Read along with me from Hebrews 3:1-6:
Therefore, holy brothers, who share in a heavenly calling, fix your thoughts on Jesus, the apostle and high priest whom we confess. He was faithful to the one who appointed him, just as Moses was faithful in all God’s house. Jesus has been found worthy of greater honor than Moses, just as the builder of a house has greater honor than the house itself. For every house is built by someone, but God is the builder of everything. Moses was faithful as a servant in all God’s house, testifying to what would be said in the future. But Christ is faithful as a son over God’s house. And we are his house, if we hold to our courage and the hope of which we boast.

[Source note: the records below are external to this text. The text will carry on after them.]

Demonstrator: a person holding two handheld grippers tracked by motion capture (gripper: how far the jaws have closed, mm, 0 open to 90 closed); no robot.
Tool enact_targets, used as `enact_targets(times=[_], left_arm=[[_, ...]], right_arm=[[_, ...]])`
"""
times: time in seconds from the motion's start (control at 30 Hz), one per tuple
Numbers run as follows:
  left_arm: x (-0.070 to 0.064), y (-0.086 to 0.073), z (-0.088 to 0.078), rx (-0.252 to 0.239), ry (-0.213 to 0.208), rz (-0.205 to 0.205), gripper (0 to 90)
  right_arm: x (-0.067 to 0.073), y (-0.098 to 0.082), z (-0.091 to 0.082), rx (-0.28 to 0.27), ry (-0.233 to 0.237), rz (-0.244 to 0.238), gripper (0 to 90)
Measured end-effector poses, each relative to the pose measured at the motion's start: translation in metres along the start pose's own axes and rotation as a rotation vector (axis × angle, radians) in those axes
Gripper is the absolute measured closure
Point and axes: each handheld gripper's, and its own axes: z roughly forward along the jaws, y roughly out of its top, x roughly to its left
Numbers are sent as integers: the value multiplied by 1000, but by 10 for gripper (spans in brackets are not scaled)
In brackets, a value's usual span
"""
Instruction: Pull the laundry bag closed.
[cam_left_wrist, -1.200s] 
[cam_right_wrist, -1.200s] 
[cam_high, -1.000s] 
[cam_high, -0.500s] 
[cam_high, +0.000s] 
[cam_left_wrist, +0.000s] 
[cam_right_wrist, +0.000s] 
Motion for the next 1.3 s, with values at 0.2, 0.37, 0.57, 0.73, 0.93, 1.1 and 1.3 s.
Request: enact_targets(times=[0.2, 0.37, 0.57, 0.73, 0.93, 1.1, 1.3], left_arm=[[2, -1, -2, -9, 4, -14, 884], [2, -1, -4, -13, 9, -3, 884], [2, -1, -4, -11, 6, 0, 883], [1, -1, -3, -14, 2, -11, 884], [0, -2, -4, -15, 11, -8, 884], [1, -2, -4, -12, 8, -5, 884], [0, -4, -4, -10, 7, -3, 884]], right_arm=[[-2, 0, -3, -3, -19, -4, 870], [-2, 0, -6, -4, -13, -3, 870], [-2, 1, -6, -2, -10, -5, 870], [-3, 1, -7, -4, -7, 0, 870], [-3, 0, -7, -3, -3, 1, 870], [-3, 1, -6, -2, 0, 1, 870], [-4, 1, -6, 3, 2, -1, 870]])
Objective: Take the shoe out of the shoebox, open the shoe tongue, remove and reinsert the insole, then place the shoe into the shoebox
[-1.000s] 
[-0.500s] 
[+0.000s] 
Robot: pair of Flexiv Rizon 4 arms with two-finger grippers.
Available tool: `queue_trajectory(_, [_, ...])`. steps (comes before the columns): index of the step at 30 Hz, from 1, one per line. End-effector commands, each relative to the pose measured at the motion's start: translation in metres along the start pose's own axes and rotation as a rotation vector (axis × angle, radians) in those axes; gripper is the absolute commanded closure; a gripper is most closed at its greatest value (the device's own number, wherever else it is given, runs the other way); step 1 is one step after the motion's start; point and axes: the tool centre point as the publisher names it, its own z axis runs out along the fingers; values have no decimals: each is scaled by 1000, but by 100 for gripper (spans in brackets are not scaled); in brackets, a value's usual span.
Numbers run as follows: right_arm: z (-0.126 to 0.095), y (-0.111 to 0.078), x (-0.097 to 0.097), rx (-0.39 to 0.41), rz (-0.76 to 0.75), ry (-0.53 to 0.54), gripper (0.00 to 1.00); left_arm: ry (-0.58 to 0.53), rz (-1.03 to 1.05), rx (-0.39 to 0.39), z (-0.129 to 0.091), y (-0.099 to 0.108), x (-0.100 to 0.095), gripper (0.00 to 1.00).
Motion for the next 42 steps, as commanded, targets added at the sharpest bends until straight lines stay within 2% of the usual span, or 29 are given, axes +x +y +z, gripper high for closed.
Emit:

As great as was the work and reputation of Moses, Jesus’ faithfulness surpassed his. And so Jesus is not supposed to be like anyone else behind you or before you. As Hebrews 3:1 notes, this calls for a unique response. First, this call to follow Jesus is a heavenly calling. God in heaven calls for us to follow. It is not merely a decision or a belief in a religion; it is an invitation you’ve accepted. Following Jesus is a calling. Ours is not, and cannot be, a calling limited to this world or our time in it. More, you are part of no few spiritual genealogies or callings playing out around you, and so you must see Jesus as the lasting legacy of your life. *Fr. Emil Kapaun
Second, the simple advice to “fix your thoughts on Jesus” is how we follow. To follow this calling, Jesus must be on the mind. The mind does not have to go anywhere good or profitable. In fact, it can lead us down no few roads of dark ending. This is why Paul calls for the transformation of the mind (Rom. 12:1-2) It is for us to consider the one who met our deepest need, understands our deepest distress, and went before us in death.
Third, consider also the role of Jesus in your confession. This is not a matter of words in the first century. It is, for some, an issue of life and death. Jesus was more than a name. He was a confession of highest allegiance, and when this was pitted against the confession of Caesar as Lord, it was a choice between living and dying. At a minimum, the confession of Jesus is a choice between a direction and no direction. At a minimum, confessing Jesus is a first word in the morning and the last word before sleep. The name should mean something.
The last sentence in our passage is also of interest. It is a matter of holding to courage and hope. But it is to be the courage like that of a parent for a child or between spouses in quiet times or threatening time. For them we will not only walk on fire but enter fiery buildings. So it is with Jesus Christ. He is to be on your short list—the people for whom we will do what they would never ask. Is this Jesus in your life?